START RECORDS FOR THE EXERCISE

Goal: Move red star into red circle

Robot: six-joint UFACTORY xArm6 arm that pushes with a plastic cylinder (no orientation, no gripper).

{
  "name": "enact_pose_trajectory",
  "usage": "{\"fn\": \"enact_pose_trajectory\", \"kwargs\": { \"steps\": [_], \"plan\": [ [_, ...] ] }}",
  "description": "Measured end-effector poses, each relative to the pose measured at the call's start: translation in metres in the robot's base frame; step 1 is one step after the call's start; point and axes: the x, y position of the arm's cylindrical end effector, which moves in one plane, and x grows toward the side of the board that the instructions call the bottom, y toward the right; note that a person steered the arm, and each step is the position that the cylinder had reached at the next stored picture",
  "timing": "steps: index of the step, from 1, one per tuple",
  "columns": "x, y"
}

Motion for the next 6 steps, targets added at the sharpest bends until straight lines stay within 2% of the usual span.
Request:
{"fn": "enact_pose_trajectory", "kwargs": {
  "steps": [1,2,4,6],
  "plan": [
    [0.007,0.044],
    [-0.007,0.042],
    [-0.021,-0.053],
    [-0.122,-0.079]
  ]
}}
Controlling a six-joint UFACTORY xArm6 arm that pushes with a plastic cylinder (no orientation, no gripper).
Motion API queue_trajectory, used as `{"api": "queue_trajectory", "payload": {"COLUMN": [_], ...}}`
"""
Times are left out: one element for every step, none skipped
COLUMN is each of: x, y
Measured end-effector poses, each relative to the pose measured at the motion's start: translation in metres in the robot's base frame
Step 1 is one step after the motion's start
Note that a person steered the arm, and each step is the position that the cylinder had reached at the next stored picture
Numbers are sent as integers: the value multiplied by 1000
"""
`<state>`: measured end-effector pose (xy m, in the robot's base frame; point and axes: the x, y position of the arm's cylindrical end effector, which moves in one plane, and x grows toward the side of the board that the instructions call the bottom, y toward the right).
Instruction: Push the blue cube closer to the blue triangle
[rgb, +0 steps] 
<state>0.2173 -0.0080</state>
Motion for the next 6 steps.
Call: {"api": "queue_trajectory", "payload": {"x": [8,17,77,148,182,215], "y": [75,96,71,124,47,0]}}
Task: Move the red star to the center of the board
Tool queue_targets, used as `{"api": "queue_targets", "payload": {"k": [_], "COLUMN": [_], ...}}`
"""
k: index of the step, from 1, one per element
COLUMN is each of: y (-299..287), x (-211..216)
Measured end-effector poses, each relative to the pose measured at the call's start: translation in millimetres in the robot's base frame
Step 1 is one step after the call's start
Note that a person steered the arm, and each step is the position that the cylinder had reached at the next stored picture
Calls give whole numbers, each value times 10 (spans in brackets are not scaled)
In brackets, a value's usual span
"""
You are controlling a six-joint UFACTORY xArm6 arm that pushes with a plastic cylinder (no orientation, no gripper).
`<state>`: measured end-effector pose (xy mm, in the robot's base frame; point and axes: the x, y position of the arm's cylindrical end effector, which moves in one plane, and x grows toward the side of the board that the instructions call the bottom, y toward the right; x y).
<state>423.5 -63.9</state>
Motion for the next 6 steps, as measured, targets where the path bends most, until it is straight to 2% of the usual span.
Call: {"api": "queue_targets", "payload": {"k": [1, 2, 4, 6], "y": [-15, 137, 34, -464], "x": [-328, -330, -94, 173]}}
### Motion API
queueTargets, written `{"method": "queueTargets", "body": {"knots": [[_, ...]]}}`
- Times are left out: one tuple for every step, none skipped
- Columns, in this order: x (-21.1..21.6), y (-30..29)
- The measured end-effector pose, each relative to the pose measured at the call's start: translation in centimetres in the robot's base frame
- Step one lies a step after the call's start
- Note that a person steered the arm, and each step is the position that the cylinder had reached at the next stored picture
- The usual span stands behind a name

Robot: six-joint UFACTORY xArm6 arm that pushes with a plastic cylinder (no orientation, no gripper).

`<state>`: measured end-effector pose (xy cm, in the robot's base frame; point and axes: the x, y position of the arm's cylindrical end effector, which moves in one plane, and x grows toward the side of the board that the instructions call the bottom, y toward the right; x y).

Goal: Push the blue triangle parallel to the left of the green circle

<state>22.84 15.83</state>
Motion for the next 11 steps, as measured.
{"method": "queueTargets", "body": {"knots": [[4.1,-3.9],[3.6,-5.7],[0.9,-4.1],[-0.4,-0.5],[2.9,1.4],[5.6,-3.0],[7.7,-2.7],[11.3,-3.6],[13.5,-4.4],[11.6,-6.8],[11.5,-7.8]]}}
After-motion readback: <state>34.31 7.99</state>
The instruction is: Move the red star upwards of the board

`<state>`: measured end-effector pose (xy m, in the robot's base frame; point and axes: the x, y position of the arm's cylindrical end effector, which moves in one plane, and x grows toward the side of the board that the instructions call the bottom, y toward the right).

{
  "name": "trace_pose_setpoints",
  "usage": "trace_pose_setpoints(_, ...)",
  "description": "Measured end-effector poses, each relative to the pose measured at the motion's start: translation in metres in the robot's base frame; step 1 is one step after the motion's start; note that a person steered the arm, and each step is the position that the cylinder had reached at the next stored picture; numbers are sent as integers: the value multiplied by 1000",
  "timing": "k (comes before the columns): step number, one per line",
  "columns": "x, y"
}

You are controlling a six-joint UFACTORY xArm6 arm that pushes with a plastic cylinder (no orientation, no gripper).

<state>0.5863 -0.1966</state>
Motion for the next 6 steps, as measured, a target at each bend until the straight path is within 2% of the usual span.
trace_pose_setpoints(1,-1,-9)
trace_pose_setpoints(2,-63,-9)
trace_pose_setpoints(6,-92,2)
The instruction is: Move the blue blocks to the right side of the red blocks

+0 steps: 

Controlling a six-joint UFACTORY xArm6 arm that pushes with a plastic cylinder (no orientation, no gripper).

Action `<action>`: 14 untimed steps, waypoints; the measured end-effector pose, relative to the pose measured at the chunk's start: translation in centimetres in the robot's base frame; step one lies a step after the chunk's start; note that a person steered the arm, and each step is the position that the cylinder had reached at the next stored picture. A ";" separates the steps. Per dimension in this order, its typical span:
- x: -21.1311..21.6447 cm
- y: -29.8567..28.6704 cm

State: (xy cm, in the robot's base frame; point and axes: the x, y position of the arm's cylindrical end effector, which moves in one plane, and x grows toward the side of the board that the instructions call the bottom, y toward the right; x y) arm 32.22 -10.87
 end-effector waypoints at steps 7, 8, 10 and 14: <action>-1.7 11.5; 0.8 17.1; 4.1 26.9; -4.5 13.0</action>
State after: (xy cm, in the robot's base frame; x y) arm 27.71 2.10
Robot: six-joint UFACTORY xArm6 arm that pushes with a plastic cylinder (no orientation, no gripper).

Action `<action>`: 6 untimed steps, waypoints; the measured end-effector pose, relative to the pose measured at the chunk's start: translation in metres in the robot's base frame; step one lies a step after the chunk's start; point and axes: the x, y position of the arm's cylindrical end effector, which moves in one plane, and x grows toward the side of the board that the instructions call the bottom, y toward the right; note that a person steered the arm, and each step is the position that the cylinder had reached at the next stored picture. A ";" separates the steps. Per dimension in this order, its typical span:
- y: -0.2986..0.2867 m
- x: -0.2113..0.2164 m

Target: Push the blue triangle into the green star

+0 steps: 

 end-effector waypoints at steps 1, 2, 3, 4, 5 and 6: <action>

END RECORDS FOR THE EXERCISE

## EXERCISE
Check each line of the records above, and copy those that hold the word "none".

## ANSWER FOR THE TASK
Times are left out: one element for every step, none skipped
- Times are left out: one tuple for every step, none skipped

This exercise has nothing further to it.